The Standardized Precipitation Index (SPI) is a widely used index that measures the amount of precipitation over a specific period relative to the long-term average for that period. It is typically used to identify and quantify the severity of droughts making it a valuable index in water resource management, agriculture, and climate studies for its simplicity and effectiveness in drought monitoring (McKee et al, 1993).
- It standardizes precipitation as a z-score, making it possible to compare different locations and time scales. Positive SPI values indicate wetter-than-average conditions, while negative values indicate drier-than-average conditions.
- E.g. an SPI value of -1 at a given location corresponds to rainfall that is one standard deviation below the long-term average for that location. This value is a common drought threshold signifying moderate drought conditions.
- SPI can be calculated for a range of accumulation periods. We use SPI-3, aggregated over three months.
-> Proportion of time spent in drought denoted by percent months of SPI3 ≤ -1 for each GWL.
-> Percent change in proportion of time spent in drought relative to GWL1.2.
For example, if for a location, we had 20% drought in GWL1.2 and 30% in GWL2.0 the difference is 10%. However, the percent change in time spent in drought will be +50% as per (GWL2.0-GWL1.2)/GWL1.2.

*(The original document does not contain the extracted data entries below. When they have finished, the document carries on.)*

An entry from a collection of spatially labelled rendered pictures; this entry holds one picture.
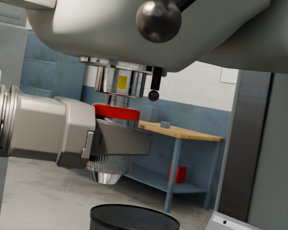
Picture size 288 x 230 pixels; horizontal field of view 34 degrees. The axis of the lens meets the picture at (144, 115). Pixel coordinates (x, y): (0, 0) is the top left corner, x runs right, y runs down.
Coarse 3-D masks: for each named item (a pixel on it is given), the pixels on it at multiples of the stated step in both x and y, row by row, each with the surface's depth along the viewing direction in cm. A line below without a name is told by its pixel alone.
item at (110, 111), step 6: (96, 108) 44; (102, 108) 44; (108, 108) 43; (114, 108) 43; (120, 108) 43; (126, 108) 44; (132, 108) 47; (96, 114) 44; (102, 114) 43; (108, 114) 43; (114, 114) 43; (120, 114) 43; (126, 114) 44; (132, 114) 44; (138, 114) 45
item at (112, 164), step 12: (108, 120) 43; (120, 120) 43; (132, 120) 44; (96, 156) 44; (108, 156) 43; (120, 156) 44; (132, 156) 45; (96, 168) 44; (108, 168) 44; (120, 168) 44
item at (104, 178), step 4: (92, 172) 45; (96, 172) 44; (100, 172) 44; (92, 176) 45; (96, 176) 45; (100, 176) 44; (104, 176) 44; (108, 176) 44; (112, 176) 45; (116, 176) 45; (120, 176) 45; (96, 180) 45; (100, 180) 45; (104, 180) 45; (108, 180) 45; (112, 180) 45; (116, 180) 45
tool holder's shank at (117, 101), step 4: (108, 96) 45; (112, 96) 44; (116, 96) 44; (120, 96) 44; (124, 96) 44; (108, 100) 45; (112, 100) 44; (116, 100) 44; (120, 100) 44; (124, 100) 45; (128, 100) 45; (108, 104) 45; (112, 104) 44; (116, 104) 44; (120, 104) 44; (124, 104) 45; (128, 104) 45
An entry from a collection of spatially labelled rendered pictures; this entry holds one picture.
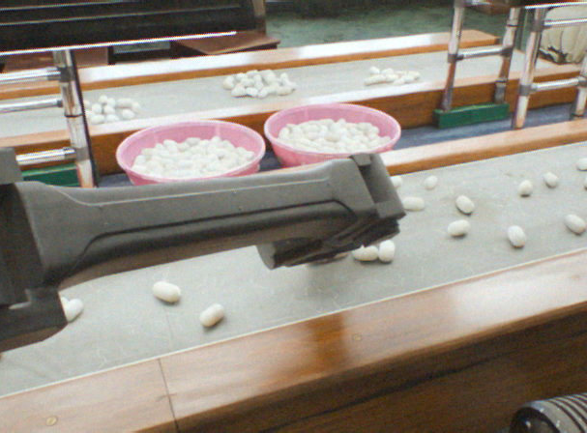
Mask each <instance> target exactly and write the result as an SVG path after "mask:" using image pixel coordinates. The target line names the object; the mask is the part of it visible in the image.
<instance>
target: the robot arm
mask: <svg viewBox="0 0 587 433"><path fill-rule="evenodd" d="M406 215H407V213H406V211H405V208H404V206H403V204H402V202H401V200H400V197H399V195H398V193H397V191H396V188H395V185H393V182H392V180H391V178H390V176H389V173H388V171H387V169H386V167H385V165H384V162H383V160H382V159H381V157H380V155H379V154H377V153H373V154H368V153H360V154H356V155H351V156H349V157H348V158H346V159H331V160H329V161H327V162H325V163H324V164H322V165H320V166H317V167H314V168H311V169H307V170H302V171H294V172H282V173H271V174H260V175H248V176H238V177H226V178H215V179H204V180H193V181H181V182H170V184H159V185H147V186H136V187H125V188H62V187H54V186H47V185H45V184H42V182H39V181H25V182H24V179H23V175H22V172H21V169H19V166H18V163H17V159H16V156H15V151H14V148H0V354H2V353H5V352H9V350H13V349H15V348H20V347H24V346H27V345H31V344H35V343H38V342H42V341H45V340H46V339H48V338H50V337H52V336H53V335H55V334H56V333H58V332H60V331H61V330H63V329H64V328H65V327H66V326H67V325H68V324H69V321H68V318H67V315H66V312H65V309H63V305H62V302H61V299H60V296H59V293H58V292H61V291H63V290H66V289H69V288H71V287H74V286H76V285H78V284H81V283H84V282H87V281H90V280H93V279H97V278H101V277H105V276H110V275H114V274H122V273H127V272H132V271H137V270H141V269H146V268H152V267H157V265H161V264H166V263H170V262H175V261H180V260H185V259H191V258H195V257H199V256H204V255H209V254H214V253H219V252H224V251H228V250H233V249H238V248H243V247H248V246H252V245H256V248H257V251H258V253H259V256H260V258H261V260H262V262H263V263H264V266H265V267H266V268H267V269H268V270H269V271H273V270H276V269H279V268H282V267H285V268H293V267H297V266H301V264H306V263H310V262H316V261H318V260H323V259H328V258H332V257H334V256H336V255H337V254H339V253H343V252H347V251H351V250H357V249H359V248H361V247H362V245H363V246H364V248H367V247H370V246H372V245H377V244H380V243H382V242H385V241H388V240H390V239H391V238H394V237H395V236H396V235H398V234H399V233H400V232H401V231H400V229H399V226H400V225H399V222H398V221H399V220H401V219H402V218H404V217H405V216H406Z"/></svg>
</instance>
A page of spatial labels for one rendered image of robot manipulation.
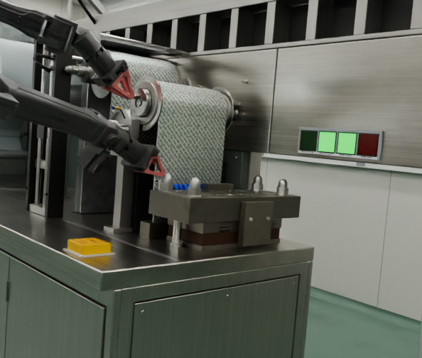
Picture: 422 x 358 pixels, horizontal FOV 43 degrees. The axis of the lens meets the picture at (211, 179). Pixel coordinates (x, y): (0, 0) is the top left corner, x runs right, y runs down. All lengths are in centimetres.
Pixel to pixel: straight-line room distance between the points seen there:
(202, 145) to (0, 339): 78
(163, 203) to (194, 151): 23
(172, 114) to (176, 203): 27
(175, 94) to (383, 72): 53
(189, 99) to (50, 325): 67
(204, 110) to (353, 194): 278
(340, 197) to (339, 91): 285
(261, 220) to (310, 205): 303
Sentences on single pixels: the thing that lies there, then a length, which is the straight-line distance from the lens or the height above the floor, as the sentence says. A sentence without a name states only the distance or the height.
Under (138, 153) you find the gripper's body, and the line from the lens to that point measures 134.
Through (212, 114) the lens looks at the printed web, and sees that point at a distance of 152.
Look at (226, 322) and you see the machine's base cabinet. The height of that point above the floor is 74.
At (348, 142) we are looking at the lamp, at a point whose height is 119.
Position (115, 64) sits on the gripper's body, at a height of 134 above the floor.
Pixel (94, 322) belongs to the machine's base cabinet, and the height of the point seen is 78.
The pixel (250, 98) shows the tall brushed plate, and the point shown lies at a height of 130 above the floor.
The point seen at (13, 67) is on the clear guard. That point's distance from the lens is 234.
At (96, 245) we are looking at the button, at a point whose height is 92.
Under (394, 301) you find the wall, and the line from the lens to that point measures 407.
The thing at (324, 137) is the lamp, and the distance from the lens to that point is 142.
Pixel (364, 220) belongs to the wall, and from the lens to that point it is 412.
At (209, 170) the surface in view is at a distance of 153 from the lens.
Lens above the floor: 117
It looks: 4 degrees down
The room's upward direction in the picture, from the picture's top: 5 degrees clockwise
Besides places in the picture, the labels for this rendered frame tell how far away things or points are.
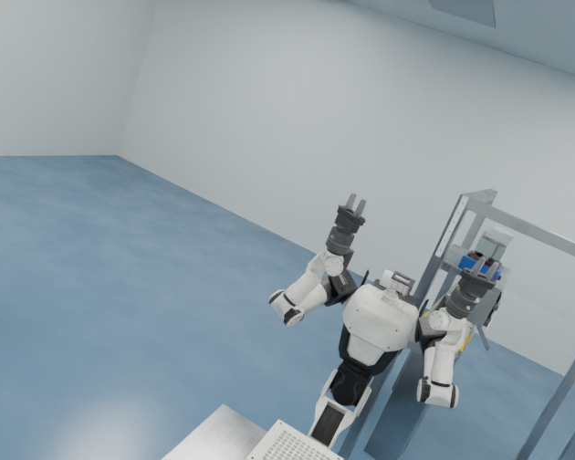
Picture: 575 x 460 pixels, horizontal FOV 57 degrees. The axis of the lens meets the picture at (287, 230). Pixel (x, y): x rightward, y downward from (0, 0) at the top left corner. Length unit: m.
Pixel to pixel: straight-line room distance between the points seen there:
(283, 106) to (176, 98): 1.57
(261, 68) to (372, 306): 5.13
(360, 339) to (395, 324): 0.16
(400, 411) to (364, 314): 1.39
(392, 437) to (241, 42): 5.14
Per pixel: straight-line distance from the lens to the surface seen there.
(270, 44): 6.88
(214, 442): 1.79
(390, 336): 2.08
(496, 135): 6.16
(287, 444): 1.78
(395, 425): 3.44
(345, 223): 1.88
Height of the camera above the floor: 1.97
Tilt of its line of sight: 16 degrees down
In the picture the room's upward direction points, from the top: 21 degrees clockwise
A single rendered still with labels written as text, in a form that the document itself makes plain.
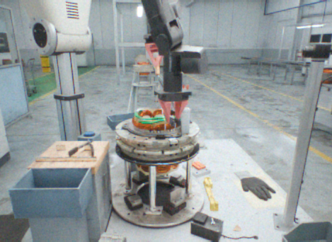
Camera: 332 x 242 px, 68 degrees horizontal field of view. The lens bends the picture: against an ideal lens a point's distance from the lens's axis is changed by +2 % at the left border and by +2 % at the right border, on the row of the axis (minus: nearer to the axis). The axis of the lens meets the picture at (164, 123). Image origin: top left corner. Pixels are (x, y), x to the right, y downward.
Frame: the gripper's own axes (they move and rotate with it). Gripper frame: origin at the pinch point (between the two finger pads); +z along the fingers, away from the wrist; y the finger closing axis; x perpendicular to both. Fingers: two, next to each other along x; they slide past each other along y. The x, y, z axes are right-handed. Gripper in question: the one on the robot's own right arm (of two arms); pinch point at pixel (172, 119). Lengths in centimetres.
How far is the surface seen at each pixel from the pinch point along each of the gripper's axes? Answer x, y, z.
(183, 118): 6.9, 6.7, 2.1
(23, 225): 123, -81, 114
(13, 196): -7.8, -43.7, 12.9
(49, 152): 12.2, -37.5, 10.7
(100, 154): 5.3, -22.4, 10.8
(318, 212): 61, 159, 116
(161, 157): 3.5, -2.5, 14.0
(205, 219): -7.0, 9.5, 34.1
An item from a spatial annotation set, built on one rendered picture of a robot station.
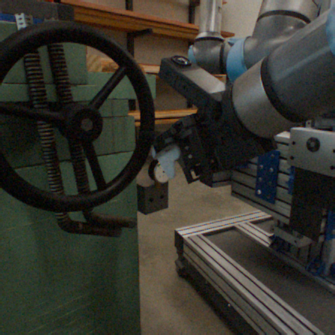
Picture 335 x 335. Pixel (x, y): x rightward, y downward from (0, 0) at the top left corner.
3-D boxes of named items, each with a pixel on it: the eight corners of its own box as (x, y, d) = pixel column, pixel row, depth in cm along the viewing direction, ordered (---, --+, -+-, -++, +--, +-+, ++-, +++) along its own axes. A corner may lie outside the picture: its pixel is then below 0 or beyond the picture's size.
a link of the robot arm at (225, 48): (254, 74, 103) (257, 33, 99) (217, 75, 108) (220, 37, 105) (259, 75, 113) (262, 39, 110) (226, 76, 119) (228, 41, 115)
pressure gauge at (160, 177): (154, 193, 72) (154, 161, 70) (146, 188, 75) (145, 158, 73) (173, 188, 76) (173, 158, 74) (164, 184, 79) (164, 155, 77)
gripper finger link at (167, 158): (151, 188, 47) (182, 173, 39) (138, 155, 47) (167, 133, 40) (165, 183, 48) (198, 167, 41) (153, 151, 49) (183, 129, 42)
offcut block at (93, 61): (102, 72, 64) (100, 54, 63) (82, 71, 63) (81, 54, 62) (99, 73, 68) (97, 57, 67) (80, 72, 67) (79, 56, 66)

The Aridity Index (AI) is a numerical indicator used to quantify the dryness of a region. It is calculated as the ratio of annual precipitation to potential evapotranspiration. Lower values of AI indicate more arid conditions, while higher values suggest more humid conditions. The AI is commonly used in climatology, agriculture, and environmental studies to classify climates, assess water availability, and manage land and water resources (UNEP, 1992). Aridity categories based on AI values are as follows:
- Hyper-Arid: AI < 0.05
- Arid: 0.05 ≤ AI < 0.2
- Semi-Arid: 0.2 ≤ AI < 0.5
- Dry Sub-Humid: 0.5 ≤ AI < 0.65
- Humid: AI ≥ 0.65
-> AI categories for each GWL.
-> Percent change in AI relative to GWL1.2.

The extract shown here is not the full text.